Treatment of a genetic brain disease by CNS-wide microglia replacement
Yohei Shibuya; Kevin K. Kumar; Marius Marc-Daniel Mader; Yongjin Yoo; Luis Angel Ayala; Mu Zhou; Manuel Alexander Mohr; Gernot Neumayer; Ishan Kumar; Ryo Yamamoto; Paul Marcoux; Benjamin Liou; F. Chris Bennett; Hiromitsu Nakauchi; Ying Sun; Xiaoke Chen; Frank L. Heppner; Tony Wyss-Coray; Thomas C. Südhof; Marius Wernig
Science Translational Medicine 2022
Selezionato dal lettore: Dott. Giacomo Sferruzza
Motivation: In the last decay, gene therapy has provided remarkable results in several forms of inherited metabolic disorders, both in a preclinical and clinical setting. A relevant open question regarding this therapeutic approach regards the gene therapy delivery methods. Considering the widespread distribution of hematopoietic cells and their continued turnover, the use of modified hematopoietic stem cells (HSC) transplantation has been used as a feasible therapeutic strategy to solve this problem. However, since microglia, the brain-resident macrophage population, is a long-living and self-regenerating population within the brain, HSC transplantation has provided limited results in diseases involving the central nervous system.
In this pioneering study, the Authors provided a proof-of-concept of rapid and near-complete microglia replacement with circulation-derived myeloid cells (CDCM). By means of a protocol consisting of 4 weeks of treatment with PLX5622, a potent CSF1R inhibitor, after bone marrow transplantation, the Authors displayed a near-complete replacement of microglia with CDMCs throughout the entire brain.
The new Iba1+ resident population remained stably incorporated for at least 6 months after transplantation, even though it displays important differences in terms of gene expression, morphology, cell density and motility compared to the native microglia.
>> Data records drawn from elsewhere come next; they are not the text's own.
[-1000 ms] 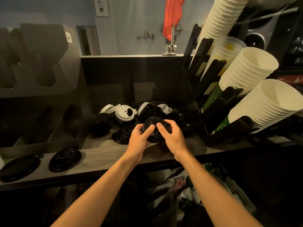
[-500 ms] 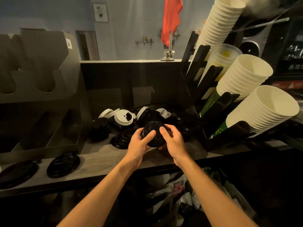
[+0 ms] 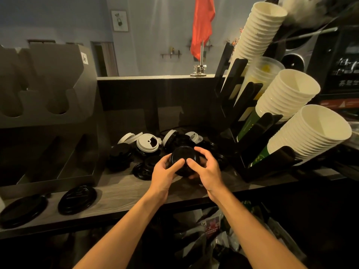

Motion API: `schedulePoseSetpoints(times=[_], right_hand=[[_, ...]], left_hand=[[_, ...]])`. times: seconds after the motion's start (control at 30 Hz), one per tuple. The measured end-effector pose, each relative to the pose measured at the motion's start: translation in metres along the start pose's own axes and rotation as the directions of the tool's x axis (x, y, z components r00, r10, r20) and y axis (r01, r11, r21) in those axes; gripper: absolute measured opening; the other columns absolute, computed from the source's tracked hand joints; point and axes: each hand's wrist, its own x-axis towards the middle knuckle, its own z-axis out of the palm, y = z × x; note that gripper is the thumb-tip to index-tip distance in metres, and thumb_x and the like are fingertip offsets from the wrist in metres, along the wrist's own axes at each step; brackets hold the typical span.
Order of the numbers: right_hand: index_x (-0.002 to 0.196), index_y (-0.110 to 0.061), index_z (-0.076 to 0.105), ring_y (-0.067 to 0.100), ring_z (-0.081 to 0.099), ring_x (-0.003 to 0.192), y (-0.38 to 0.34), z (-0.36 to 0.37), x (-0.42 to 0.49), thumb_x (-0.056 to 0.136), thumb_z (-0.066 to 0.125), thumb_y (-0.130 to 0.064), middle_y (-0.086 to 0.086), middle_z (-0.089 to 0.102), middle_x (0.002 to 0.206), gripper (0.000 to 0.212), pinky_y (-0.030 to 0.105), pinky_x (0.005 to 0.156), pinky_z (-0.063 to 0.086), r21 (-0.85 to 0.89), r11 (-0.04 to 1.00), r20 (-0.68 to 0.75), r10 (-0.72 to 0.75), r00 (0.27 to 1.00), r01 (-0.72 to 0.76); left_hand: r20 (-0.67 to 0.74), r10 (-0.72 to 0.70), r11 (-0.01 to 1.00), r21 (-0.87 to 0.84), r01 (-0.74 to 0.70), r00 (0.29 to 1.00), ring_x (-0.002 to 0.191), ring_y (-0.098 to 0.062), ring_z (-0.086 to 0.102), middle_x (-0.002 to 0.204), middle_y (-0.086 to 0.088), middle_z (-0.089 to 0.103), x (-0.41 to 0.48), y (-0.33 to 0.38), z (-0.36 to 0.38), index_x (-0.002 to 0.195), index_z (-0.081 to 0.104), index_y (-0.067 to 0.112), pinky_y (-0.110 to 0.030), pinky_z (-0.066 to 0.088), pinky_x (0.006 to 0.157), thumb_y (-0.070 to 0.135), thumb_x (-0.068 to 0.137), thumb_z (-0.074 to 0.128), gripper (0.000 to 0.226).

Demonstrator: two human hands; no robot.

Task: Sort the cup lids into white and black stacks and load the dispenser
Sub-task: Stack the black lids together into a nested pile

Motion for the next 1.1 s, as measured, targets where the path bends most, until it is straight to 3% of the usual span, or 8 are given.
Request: schedulePoseSetpoints(times=[0.2, 0.33, 0.43, 0.57, 0.73, 0.87, 0.97, 1.1], right_hand=[[0.13, -0.031, 0.058, 0.009, 0.063, 0.106, -0.011, -0.017, -0.002, 0.093, 0.07, -0.032, -0.004, 0.063, 0.119, 0.038, 0.022, 0.077, 0.056, -0.091, 0.995, 0.009, 0.04, 0.999, -0.039], [0.128, -0.022, 0.062, 0.013, 0.068, 0.1, -0.018, -0.014, 0.0, 0.092, 0.072, -0.021, 0.001, 0.07, 0.114, 0.038, 0.019, 0.067, 0.055, 0.182, 0.978, -0.066, 0.117, 0.991, -0.103], [0.122, -0.021, 0.064, 0.018, 0.069, 0.102, -0.012, -0.002, -0.002, 0.091, 0.072, -0.021, 0.003, 0.071, 0.113, 0.032, 0.025, 0.071, 0.056, 0.324, 0.927, -0.095, 0.232, 0.968, -0.19], [0.118, -0.027, 0.061, 0.008, 0.064, 0.102, -0.004, -0.004, 0.004, 0.098, 0.061, -0.043, -0.007, 0.065, 0.113, 0.026, 0.023, 0.077, 0.055, -0.156, 0.985, -0.126, 0.057, 0.99, -0.077], [0.122, -0.025, 0.058, 0.013, 0.054, 0.112, 0.004, -0.04, 0.027, 0.099, 0.056, -0.041, -0.006, 0.055, 0.122, 0.029, 0.03, 0.087, 0.051, -0.858, 0.507, -0.109, -0.335, 0.936, 0.082], [0.147, -0.026, 0.039, 0.023, 0.038, 0.138, 0.018, -0.05, 0.035, 0.092, 0.062, -0.046, 0.001, 0.043, 0.149, 0.063, 0.039, 0.112, 0.034, -0.964, 0.266, 0.0, -0.091, 0.996, 0.024], [0.149, -0.025, 0.038, 0.024, 0.043, 0.137, 0.024, -0.049, 0.037, 0.093, 0.059, -0.047, 0.002, 0.05, 0.147, 0.064, 0.04, 0.113, 0.031, -0.982, 0.181, 0.044, -0.076, 0.996, 0.057], [0.142, -0.028, 0.046, 0.021, 0.058, 0.121, 0.019, -0.046, 0.035, 0.099, 0.056, -0.036, -0.001, 0.062, 0.13, 0.044, 0.037, 0.097, 0.047, -0.957, 0.277, 0.037, -0.198, 0.98, 0.092]], left_hand=[[0.025, 0.008, 1.0, -0.014, -0.007, 1.0, 0.11, -0.018, 0.073, 0.11, 0.0, 0.079, 0.001, 0.002, 0.001, 0.116, 0.071, 0.022, -0.037, 0.057, 0.095, 0.017, 0.087, 0.078, 0.031], [0.12, -0.035, 0.995, -0.093, 0.046, 0.992, 0.12, -0.023, 0.068, 0.125, -0.005, 0.073, 0.003, 0.002, 0.006, 0.134, 0.063, 0.019, -0.042, 0.052, 0.104, 0.04, 0.074, 0.087, 0.067], [0.212, -0.062, 0.982, -0.162, 0.097, 0.975, 0.12, -0.028, 0.068, 0.126, -0.013, 0.072, 0.004, 0.006, 0.012, 0.134, 0.06, 0.011, -0.041, 0.053, 0.1, 0.03, 0.086, 0.078, 0.055], [0.117, -0.072, 0.987, -0.137, 0.088, 0.99, 0.112, -0.028, 0.071, 0.123, -0.017, 0.072, 0.011, 0.015, 0.013, 0.128, 0.061, 0.008, -0.044, 0.059, 0.092, 0.02, 0.098, 0.063, 0.033], [0.048, -0.113, 0.989, -0.095, 0.117, 0.992, 0.111, -0.026, 0.071, 0.121, -0.012, 0.072, 0.027, 0.02, 0.007, 0.123, 0.059, 0.014, -0.047, 0.061, 0.09, 0.018, 0.1, 0.061, 0.024], [0.052, -0.08, 0.997, 0.025, 0.078, 0.995, 0.109, -0.023, 0.072, 0.122, -0.01, 0.071, 0.032, 0.01, 0.006, 0.122, 0.062, 0.019, -0.042, 0.063, 0.084, 0.018, 0.098, 0.066, 0.025], [0.039, -0.055, 0.998, 0.021, 0.055, 0.998, 0.108, -0.02, 0.071, 0.12, -0.008, 0.071, 0.033, 0.004, 0.007, 0.119, 0.062, 0.021, -0.036, 0.063, 0.079, 0.015, 0.097, 0.066, 0.023], [-0.02, -0.021, 0.998, 0.052, 0.022, 1.0, 0.11, -0.021, 0.07, 0.12, -0.007, 0.069, 0.035, 0.001, 0.003, 0.116, 0.06, 0.026, -0.038, 0.063, 0.084, 0.017, 0.097, 0.068, 0.023]])
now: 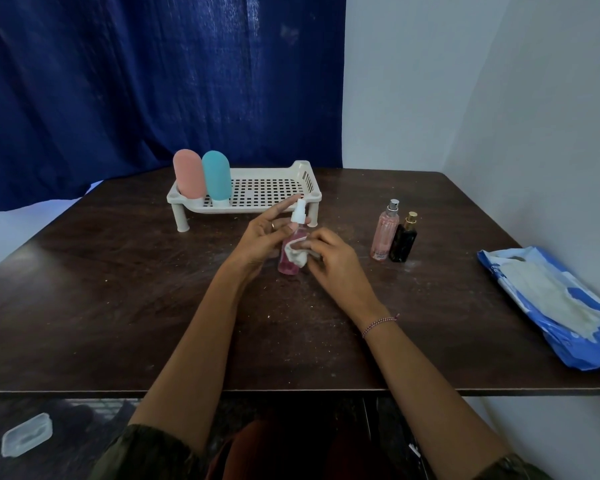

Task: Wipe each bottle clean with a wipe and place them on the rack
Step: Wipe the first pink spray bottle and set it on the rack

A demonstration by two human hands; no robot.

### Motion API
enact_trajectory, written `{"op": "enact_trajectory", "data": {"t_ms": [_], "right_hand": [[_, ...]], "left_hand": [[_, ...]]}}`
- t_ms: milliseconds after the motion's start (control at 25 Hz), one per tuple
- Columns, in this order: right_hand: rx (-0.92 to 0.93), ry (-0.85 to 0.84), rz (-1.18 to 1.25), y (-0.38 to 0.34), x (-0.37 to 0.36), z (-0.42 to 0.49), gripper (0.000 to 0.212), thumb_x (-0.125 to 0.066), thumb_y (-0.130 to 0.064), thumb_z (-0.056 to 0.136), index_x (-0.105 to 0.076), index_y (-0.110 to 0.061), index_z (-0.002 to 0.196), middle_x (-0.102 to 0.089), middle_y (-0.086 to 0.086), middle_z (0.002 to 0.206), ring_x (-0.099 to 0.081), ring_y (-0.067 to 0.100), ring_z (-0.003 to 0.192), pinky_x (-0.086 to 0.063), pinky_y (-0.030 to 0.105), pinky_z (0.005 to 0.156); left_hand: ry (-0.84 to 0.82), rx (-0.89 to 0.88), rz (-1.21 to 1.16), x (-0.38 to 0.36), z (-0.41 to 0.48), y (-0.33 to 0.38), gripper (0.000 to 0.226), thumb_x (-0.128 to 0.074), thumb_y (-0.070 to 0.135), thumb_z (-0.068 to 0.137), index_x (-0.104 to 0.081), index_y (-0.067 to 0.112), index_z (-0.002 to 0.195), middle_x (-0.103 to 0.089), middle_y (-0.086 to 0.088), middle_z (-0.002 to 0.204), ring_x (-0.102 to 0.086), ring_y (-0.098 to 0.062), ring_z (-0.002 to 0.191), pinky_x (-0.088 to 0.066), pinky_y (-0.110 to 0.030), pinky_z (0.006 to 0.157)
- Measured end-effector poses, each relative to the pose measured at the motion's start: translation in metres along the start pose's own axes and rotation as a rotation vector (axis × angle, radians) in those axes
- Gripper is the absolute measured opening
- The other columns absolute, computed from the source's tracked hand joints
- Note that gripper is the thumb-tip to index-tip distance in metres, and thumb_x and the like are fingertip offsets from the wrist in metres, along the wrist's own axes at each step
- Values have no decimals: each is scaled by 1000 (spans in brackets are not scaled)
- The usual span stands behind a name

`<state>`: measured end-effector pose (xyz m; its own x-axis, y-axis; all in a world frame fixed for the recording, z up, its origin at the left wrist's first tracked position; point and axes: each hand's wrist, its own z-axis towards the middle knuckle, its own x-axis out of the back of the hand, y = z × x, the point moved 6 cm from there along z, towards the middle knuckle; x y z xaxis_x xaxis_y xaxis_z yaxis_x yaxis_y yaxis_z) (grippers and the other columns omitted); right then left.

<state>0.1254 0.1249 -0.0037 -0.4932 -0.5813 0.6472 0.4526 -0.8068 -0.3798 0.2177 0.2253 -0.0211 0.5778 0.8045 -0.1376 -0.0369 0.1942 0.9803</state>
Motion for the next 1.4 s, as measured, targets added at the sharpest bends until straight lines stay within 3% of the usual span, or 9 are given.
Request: {"op": "enact_trajectory", "data": {"t_ms": [80,200,280,400,520,640,1000,1240,1400], "right_hand": [[14,-16,-13,-1,-2,0,24,-66,2,79,-69,-3,103,-58,8,96,-57,16,91,-48,23,85],[-3,-67,32,2,-4,-2,24,-67,2,79,-70,-5,101,-59,6,96,-55,10,89,-42,13,82],[-25,-116,73,6,-6,-3,25,-68,2,78,-71,-6,100,-60,6,97,-53,6,88,-38,7,81],[-55,-114,107,10,-4,-3,24,-69,2,77,-72,-9,99,-64,4,96,-58,8,87,-45,12,80],[-102,72,135,17,13,-1,27,-71,0,76,-71,-11,100,-67,3,95,-59,3,84,-47,11,78],[-161,195,221,23,25,-2,27,-72,-5,78,-69,-10,104,-67,-2,97,-60,2,88,-51,16,76],[-56,279,196,9,27,-3,27,-73,-1,77,-69,-8,102,-61,3,101,-58,7,95,-51,16,80],[32,238,89,-6,18,-3,31,-70,3,77,-66,-4,107,-58,7,108,-55,12,105,-47,21,93],[-15,265,109,-1,19,-3,30,-69,1,79,-66,-5,108,-59,7,109,-57,14,105,-51,30,90]], "left_hand": [[6,22,7,0,0,-2,53,-60,4,87,-48,25,134,-67,-4,117,-65,-15,106,-56,-33,82],[31,59,34,2,0,-6,43,-60,4,87,-54,11,129,-68,-5,114,-65,-17,105,-56,-28,80],[47,107,65,5,0,-10,33,-63,9,86,-60,15,118,-67,-7,115,-64,-20,108,-55,-32,85],[99,129,79,11,0,-10,24,-65,10,84,-64,23,105,-67,-8,113,-65,-19,104,-54,-35,87],[54,185,-68,5,0,-12,20,-59,9,87,-63,16,105,-69,-6,108,-66,-19,100,-57,-33,78],[12,212,-208,-4,0,-14,25,-50,9,93,-55,7,117,-65,-10,111,-63,-22,105,-55,-37,80],[161,165,-536,-1,-1,-9,38,-44,11,97,-42,-6,131,-59,-22,118,-70,-23,92,-59,-37,71],[138,132,-717,-2,1,-7,23,-42,12,96,-46,1,117,-68,-24,104,-68,-29,100,-58,-41,80],[134,122,-764,-3,-1,-3,16,-40,11,97,-45,5,111,-69,-24,102,-67,-30,103,-56,-43,84]]}}
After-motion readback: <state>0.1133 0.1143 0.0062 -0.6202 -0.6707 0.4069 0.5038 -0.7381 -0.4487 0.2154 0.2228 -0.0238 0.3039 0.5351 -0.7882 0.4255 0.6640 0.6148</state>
Comprehensibly, they emphasized these aspects, underlining that the long-term effects of microglia replacement on the brain and immune functions need to be further investigated.
In the second part of the study, microglia replacement after bone marrow transplantation was investigated as a therapeutic tool in a mouse model of progressive neurodegenerative disease. In particular, a lysosomal enzyme glucocerebrosidase deficit was investigated through different genetic models. The Author showed that CDMCs engineered to efficiently secrete the deficient enzyme were able, after microglia replacement, to reduce CNS pathology even if administrated around the time of disease onset.
This study provides a precious contribution to the field of central nervous system diseases, displaying the feasibility of microglia replacement in the animal model, leading the way to new applications in metabolic and neurodegenerative diseases.